The news that pupils in Port Elizabeth had their HIV statuses announced to an audience should leave every parent shivering with fear.


One has to question the logic behind the testing of students in schools for HIV without parental consent.

How does a stranger, trained to see dozens of patients daily, see a child – their life experiences and their home situation unknown – as nothing but a statistic? How can these life altering tests be carried out on children without their parents present to soothe them into whatever the results may be?

The news that pupils in Port Elizabeth had their HIV statuses announced to an audience – primary school pupils at that – should leave every parent shivering with fear. Imagine sending your child to school to learn about the three ships that brought Jan van Riebeeck to the Cape of Good Hope, only for that child to return home with his or her life forever altered?

That a child can even terminate a pregnancy without parental consent is a problem. How does a sixteen-year-old emotionally cope without the necessary ongoing counselling and support? How do parents correctly respond to temper tantrums and personality changes when a child has altered the course of their development without the necessary support from parents?

Every woman has the right to decide what happens with her body – but where does the role of a parent end? How can parents take responsibility when legislation has decided that a child need not consult them?

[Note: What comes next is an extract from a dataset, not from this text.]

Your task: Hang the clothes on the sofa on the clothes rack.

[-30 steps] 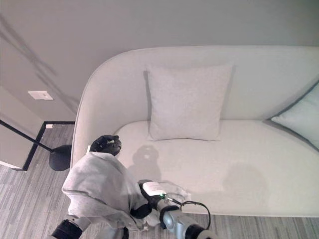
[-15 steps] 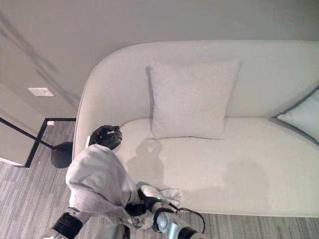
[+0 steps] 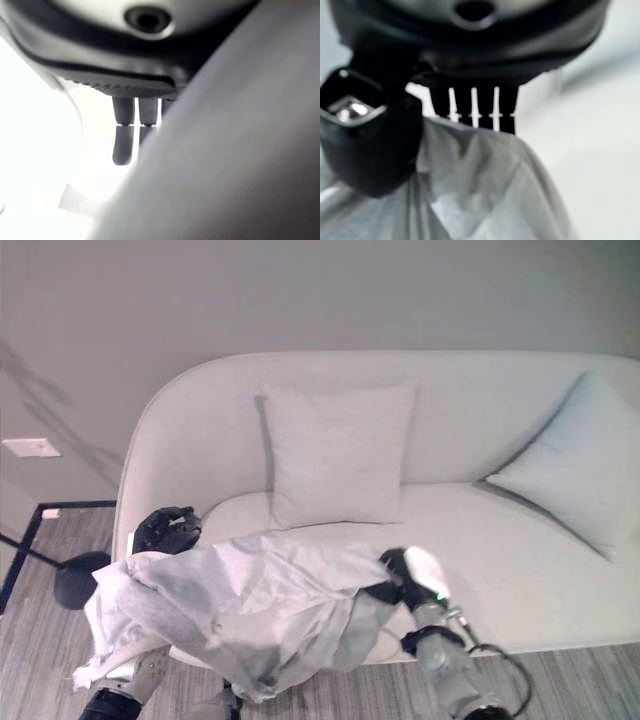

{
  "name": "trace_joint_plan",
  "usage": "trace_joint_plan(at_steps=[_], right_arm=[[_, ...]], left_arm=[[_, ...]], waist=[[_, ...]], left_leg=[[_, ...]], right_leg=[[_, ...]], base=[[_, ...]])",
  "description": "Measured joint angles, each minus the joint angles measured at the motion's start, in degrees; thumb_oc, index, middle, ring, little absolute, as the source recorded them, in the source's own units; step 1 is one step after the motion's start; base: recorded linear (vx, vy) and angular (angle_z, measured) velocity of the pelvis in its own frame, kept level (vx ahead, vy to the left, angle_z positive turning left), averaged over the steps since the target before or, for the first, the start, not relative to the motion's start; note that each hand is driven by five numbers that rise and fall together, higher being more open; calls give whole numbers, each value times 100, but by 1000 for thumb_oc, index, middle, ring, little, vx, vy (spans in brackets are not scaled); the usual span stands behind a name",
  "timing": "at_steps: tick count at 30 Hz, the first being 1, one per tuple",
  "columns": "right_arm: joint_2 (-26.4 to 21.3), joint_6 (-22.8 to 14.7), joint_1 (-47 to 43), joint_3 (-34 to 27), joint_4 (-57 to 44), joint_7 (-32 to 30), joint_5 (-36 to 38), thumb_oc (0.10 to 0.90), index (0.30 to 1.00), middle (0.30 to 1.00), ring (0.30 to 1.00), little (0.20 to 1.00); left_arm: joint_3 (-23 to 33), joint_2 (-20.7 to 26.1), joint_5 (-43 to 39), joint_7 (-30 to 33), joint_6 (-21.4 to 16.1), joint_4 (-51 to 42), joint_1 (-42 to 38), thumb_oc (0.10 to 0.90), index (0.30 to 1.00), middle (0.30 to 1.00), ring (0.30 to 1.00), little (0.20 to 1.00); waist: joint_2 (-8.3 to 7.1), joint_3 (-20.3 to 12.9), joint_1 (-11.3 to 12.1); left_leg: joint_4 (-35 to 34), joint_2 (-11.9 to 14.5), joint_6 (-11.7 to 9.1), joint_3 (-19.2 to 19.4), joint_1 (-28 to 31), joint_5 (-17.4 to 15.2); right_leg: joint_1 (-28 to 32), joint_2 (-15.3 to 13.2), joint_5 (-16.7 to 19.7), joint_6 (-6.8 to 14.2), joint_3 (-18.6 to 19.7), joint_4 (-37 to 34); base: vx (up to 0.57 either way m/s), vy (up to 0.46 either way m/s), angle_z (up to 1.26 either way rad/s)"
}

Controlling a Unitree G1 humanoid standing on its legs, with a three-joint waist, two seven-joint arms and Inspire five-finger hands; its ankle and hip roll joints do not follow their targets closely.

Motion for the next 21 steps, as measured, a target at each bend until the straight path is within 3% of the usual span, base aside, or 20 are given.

We have to guarantee our children their fundamental rights, but as adults we should remember that every right may not always be right for every child… Some children are naïve and just not ready to have a stranger tell them they carry an incurable disease, never mind telling them in the presence of their peers.

Risky behaviour cannot be nipped in the bud and children cannot be reined in if parents are left in the dark. How do we steer our daughters from acts that might lead to unwanted pregnancies if we are unaware that they are visiting abortion clinics?

The government is helping students on a negative path. Nothing good will come from this. South Africans, have we seriously learned nothing?